Dozens of youth across the country responded to the call to resume the Freedom Rides. One of them was 18-year-old Ken Shilman, and another his best friend, Joseph McDonald, both recent graduates of Oceanside High School on Long Island, New York. They made their way to Montgomery, Alabama, and got on one of the buses.

When the Freedom Riders’ buses reached Jackson, the cops arrested them, on charges of violating a recently passed breach-of-the-peace statute. They were convicted, fined $200 each, and, when they refused to pay, sentenced to 90 days in jail. Through the summer months over 300 women and men were arrested — many incarcerated in Mississippi’s notorious state penitentiary in Parchman Parish, where jailers attempted to humiliate and harass them.

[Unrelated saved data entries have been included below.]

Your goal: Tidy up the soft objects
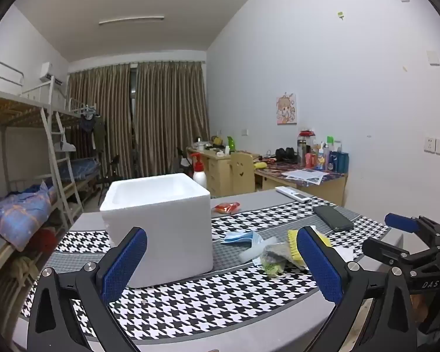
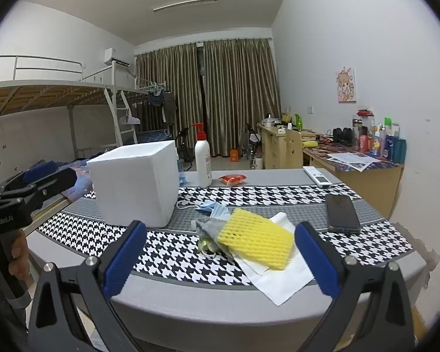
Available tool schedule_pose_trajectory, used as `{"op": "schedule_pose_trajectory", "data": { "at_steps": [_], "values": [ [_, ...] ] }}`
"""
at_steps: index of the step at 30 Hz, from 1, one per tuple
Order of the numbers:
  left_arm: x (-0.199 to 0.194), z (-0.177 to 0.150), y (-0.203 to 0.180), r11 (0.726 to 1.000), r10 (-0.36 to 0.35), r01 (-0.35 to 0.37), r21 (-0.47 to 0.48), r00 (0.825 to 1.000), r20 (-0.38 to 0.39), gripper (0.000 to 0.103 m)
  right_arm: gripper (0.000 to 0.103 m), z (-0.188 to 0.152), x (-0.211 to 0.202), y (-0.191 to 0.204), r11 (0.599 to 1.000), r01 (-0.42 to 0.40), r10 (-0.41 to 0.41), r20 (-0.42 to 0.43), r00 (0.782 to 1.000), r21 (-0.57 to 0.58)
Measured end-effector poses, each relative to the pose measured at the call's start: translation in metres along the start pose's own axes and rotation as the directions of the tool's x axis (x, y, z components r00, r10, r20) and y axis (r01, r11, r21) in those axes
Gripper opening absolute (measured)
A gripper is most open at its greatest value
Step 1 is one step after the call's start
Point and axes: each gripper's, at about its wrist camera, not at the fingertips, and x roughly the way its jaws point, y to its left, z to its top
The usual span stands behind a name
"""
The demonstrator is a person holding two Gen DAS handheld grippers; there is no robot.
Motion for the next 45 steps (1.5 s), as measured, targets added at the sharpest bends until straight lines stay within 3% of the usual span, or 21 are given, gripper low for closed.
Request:
{"op": "schedule_pose_trajectory", "data": {
  "at_steps": [9,16,45],
  "values": [
    [-0.001,-0.003,0.01,0.999,-0.013,0.013,-0.04,1.0,0.009,0.102,0.102,0.005,-0.001,-0.007,1.0,-0.018,0.018,0.004,1.0,0.0],
    [-0.001,0.0,0.003,1.0,-0.008,0.008,-0.002,1.0,-0.004,0.102,0.102,0.003,-0.002,0.0,1.0,-0.008,0.008,0.012,1.0,-0.004],
    [0.003,0.002,0.006,1.0,0.014,-0.014,-0.016,1.0,-0.009,0.102,0.102,0.005,-0.003,0.002,1.0,0.001,-0.001,0.018,1.0,-0.003]
  ]
}}
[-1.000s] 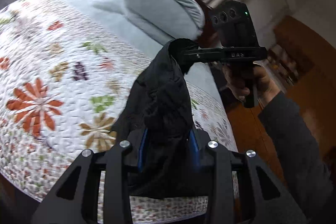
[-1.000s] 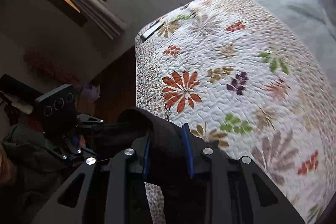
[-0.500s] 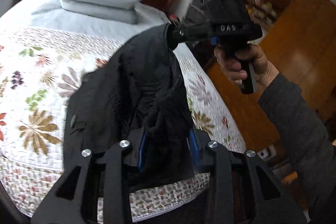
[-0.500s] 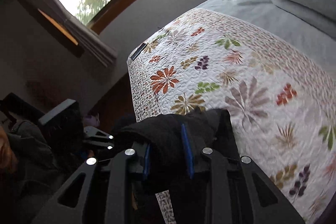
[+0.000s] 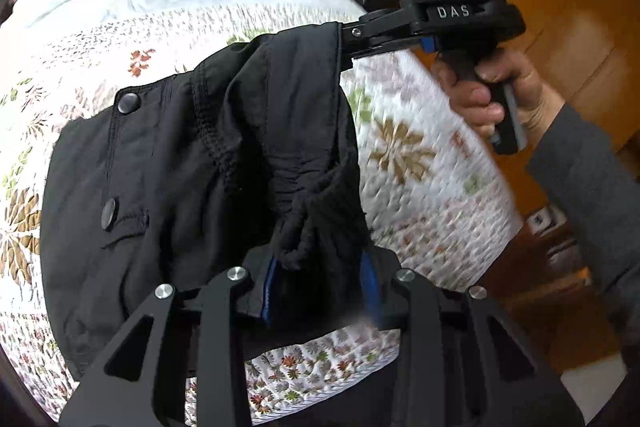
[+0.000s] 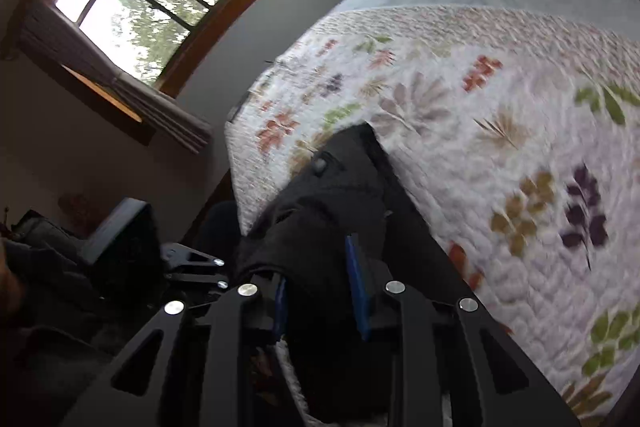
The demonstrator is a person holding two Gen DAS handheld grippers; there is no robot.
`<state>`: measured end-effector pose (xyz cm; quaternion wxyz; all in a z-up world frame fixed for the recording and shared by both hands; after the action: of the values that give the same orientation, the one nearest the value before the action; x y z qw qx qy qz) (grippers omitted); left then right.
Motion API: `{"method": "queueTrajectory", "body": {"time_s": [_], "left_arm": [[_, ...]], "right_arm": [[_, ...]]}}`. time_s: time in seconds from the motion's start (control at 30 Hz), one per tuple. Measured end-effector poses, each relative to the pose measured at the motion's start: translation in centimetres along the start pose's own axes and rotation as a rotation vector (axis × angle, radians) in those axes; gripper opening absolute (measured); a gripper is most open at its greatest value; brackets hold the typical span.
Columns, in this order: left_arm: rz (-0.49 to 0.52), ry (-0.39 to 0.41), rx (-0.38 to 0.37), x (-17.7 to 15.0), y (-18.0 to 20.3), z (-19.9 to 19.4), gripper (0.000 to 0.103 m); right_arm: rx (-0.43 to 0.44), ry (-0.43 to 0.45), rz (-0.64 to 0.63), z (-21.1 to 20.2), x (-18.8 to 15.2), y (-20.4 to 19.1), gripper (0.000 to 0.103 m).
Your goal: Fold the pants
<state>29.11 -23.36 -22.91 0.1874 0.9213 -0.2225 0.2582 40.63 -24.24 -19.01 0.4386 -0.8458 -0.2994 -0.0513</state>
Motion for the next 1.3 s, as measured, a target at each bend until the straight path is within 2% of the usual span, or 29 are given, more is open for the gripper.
{"method": "queueTrajectory", "body": {"time_s": [0.13, 0.2, 0.27, 0.3, 0.4, 0.43, 0.5, 0.57, 0.63, 0.77, 0.83, 0.9, 0.93, 0.97, 1.03, 1.13, 1.17, 1.23, 1.3], "left_arm": [[0.026, -0.088, 0.003, -1.5, 0.5, 2.9, 0.041], [0.022, -0.109, -0.029, -2.0, 1.1, 3.6, 0.051], [0.02, -0.121, -0.049, -2.4, 0.7, 3.9, 0.057], [0.024, -0.126, -0.06, -2.7, 0.9, 4.1, 0.066], [0.002, -0.129, -0.139, -3.3, 1.8, 4.1, 0.078], [0.0, -0.123, -0.163, -3.4, 2.2, 3.6, 0.085], [0.0, -0.101, -0.205, -3.7, 2.9, 2.4, 0.09], [-0.022, -0.069, -0.258, -4.0, 2.4, 0.3, 0.09], [-0.044, -0.011, -0.28, -3.9, 1.3, -1.7, 0.092], [-0.048, 0.155, -0.146, -2.0, -3.2, -5.3, 0.098], [-0.042, 0.193, -0.055, -1.4, -5.7, -5.5, 0.098], [-0.036, 0.174, -0.004, -1.4, -7.3, -4.4, 0.098], [-0.048, 0.154, -0.016, -1.7, -7.6, -3.7, 0.098], [-0.058, 0.134, -0.034, -2.0, -7.7, -3.0, 0.098], [-0.069, 0.103, -0.064, -2.8, -7.5, -1.5, 0.098], [-0.055, 0.077, -0.071, -3.9, -7.2, 0.2, 0.098], [-0.049, 0.07, -0.063, -4.1, -7.1, 0.9, 0.098], [-0.018, 0.041, -0.029, -4.9, -7.0, 2.1, 0.098], [0.024, 0.033, 0.019, -5.3, -6.8, 2.4, 0.099]], "right_arm": [[-0.055, 0.007, 0.036, 0.8, -2.3, 3.4, 0.027], [-0.084, 0.033, 0.074, 0.8, -3.2, 5.1, 0.034], [-0.112, 0.062, 0.157, 0.5, -4.4, 7.1, 0.055], [-0.119, 0.085, 0.198, 0.3, -4.9, 7.9, 0.057], [-0.107, 0.175, 0.313, -0.8, -6.5, 9.3, 0.063], [-0.078, 0.208, 0.346, -1.3, -6.9, 9.3, 0.064], [0.034, 0.307, 0.415, -2.5, -7.4, 8.6, 0.064], [0.144, 0.389, 0.482, -2.9, -7.8, 7.8, 0.083], [0.145, 0.41, 0.519, -1.9, -8.0, 7.5, 0.083], [0.08, 0.412, 0.506, 0.2, -7.2, 7.4, 0.083], [0.061, 0.392, 0.512, 1.4, -6.8, 7.5, 0.081], [0.077, 0.354, 0.479, 2.7, -6.4, 6.9, 0.054], [0.07, 0.347, 0.456, 2.9, -6.3, 6.6, 0.04], [0.053, 0.347, 0.418, 2.8, -6.3, 6.2, 0.031], [0.054, 0.354, 0.391, 2.4, -6.6, 6.1, 0.022], [0.035, 0.374, 0.438, 2.3, -8.1, 8.4, 0.022], [0.021, 0.362, 0.458, 2.7, -8.5, 9.2, 0.027], [-0.033, 0.359, 0.451, 3.1, -9.6, 9.5, 0.029], [-0.109, 0.406, 0.439, 1.8, -10.2, 8.9, 0.042]]}}
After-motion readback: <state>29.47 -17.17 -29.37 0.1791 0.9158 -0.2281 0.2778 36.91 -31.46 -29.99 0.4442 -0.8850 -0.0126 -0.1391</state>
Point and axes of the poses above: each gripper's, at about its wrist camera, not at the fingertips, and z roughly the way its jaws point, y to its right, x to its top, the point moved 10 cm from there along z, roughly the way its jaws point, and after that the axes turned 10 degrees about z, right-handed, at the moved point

Shilman was among the first arrested, on June 2. He and McDonald were escorted by authorities out of the “colored waiting room” at the Trailways station. They were imprisoned for three weeks at Parchman. Then the Freedom Riders decided some of their prisoners should get out and go home to get the word out about conditions in the prison.

Shilman and McDonald were two of those chosen. In Oceanside they were able to get an interview with The Associated Press June 21, speaking out about the “indescribable” conditions the prisoners faced. AP reported Shilman’s description of two fellow Freedom Riders, “dragged naked along 60 yards of concrete corridor after they refused to strip and walk in their cells.”

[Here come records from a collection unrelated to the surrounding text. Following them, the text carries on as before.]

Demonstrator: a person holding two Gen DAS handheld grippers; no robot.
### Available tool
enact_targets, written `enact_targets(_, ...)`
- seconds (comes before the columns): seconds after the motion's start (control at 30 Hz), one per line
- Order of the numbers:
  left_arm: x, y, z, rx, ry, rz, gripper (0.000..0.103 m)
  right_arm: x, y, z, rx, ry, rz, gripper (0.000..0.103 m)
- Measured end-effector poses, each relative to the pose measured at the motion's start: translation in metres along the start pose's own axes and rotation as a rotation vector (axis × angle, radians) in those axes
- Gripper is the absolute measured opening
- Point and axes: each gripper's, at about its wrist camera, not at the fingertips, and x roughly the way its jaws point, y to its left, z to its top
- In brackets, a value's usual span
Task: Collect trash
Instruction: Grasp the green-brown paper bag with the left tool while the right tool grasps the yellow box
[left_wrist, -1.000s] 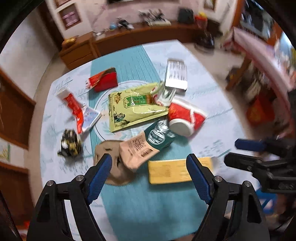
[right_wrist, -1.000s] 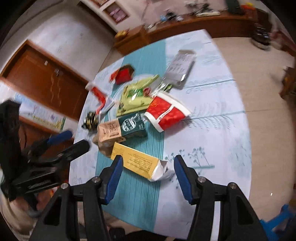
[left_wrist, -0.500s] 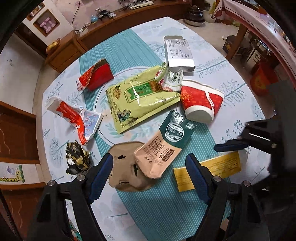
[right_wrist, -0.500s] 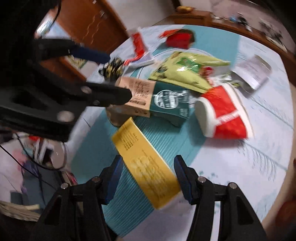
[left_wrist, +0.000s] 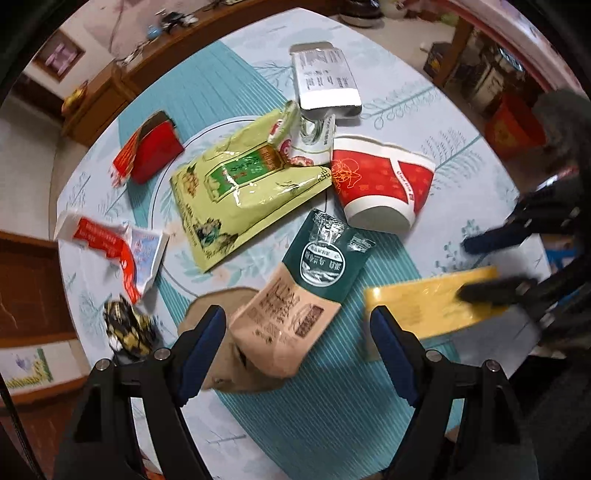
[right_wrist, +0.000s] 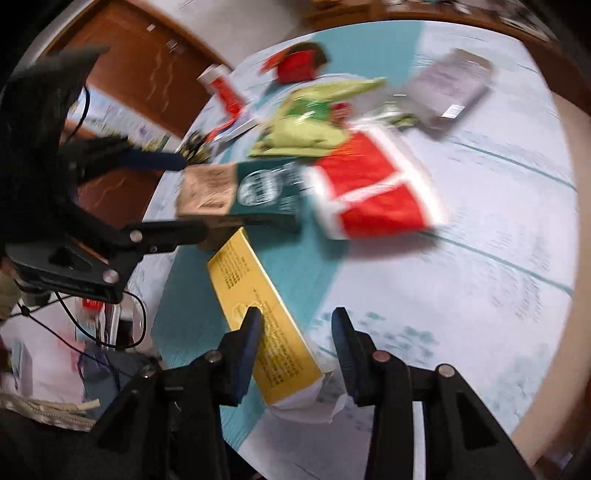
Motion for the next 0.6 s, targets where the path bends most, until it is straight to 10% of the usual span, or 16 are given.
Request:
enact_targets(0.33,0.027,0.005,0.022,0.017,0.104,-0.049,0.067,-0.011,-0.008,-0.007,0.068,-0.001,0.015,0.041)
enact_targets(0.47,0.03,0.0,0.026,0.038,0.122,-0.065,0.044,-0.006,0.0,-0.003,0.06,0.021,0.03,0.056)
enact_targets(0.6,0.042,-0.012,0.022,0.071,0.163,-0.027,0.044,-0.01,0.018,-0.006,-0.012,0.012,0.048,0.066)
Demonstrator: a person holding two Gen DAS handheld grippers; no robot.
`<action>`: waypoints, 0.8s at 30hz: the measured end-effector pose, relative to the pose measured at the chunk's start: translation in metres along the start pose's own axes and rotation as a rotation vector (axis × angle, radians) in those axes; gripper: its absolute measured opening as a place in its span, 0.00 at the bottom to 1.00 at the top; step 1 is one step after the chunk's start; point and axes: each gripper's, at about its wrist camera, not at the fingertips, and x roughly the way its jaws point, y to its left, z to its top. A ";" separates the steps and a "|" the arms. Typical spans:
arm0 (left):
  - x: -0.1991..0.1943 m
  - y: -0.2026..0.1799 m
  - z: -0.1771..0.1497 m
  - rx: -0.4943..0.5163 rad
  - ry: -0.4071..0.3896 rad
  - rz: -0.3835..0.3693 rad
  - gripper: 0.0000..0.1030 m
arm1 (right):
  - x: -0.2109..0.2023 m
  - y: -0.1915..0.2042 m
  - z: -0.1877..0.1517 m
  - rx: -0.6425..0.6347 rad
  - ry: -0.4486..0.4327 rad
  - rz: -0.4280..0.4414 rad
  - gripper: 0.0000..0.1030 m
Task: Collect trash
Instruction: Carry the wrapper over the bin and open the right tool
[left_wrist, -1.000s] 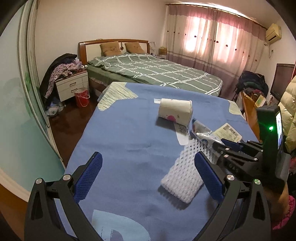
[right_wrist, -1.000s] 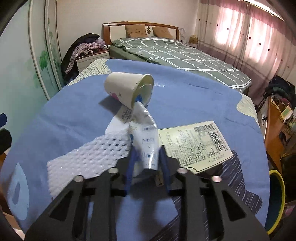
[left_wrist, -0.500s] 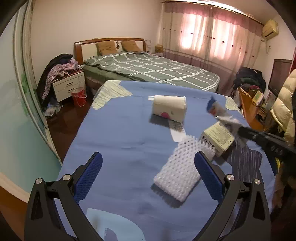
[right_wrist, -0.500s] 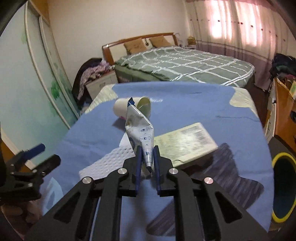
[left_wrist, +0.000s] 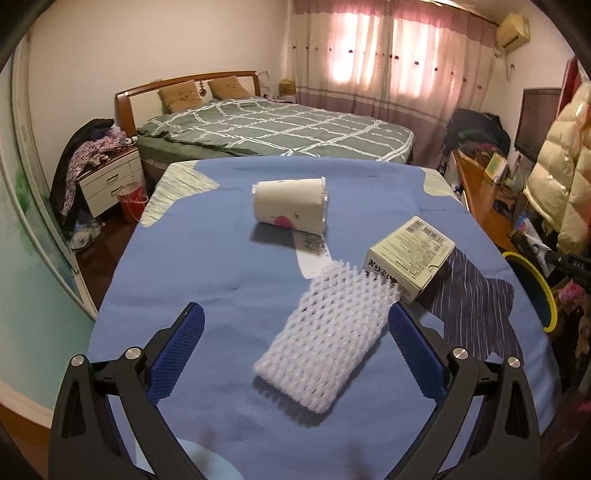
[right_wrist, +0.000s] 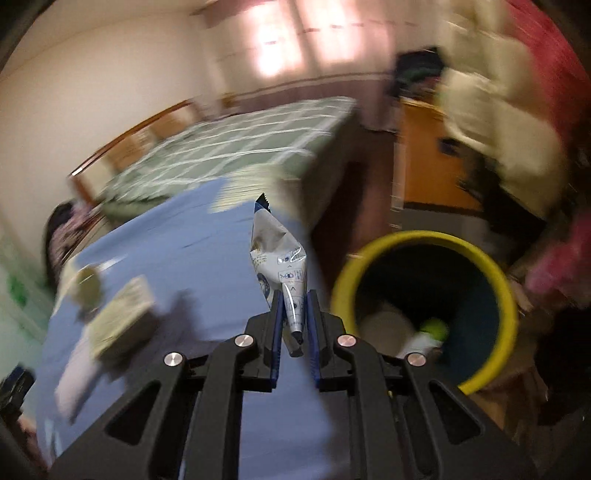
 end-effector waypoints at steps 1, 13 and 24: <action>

Shilman went on to join the Young Socialist Alliance and became a National Committee member and leader of the Socialist Workers Party and its work in the trade unions. He died in 1989.

From the Montgomery Bus Boycott of 1956, through the Freedom Rides, to the 1963 Battle of Birmingham, led by Shuttlesworth, to the 1965 voting rights fight in Selma and Montgomery, Alabama, this historic social struggle would continue, changing the potential for working-class unity and the U.S. class struggle forever.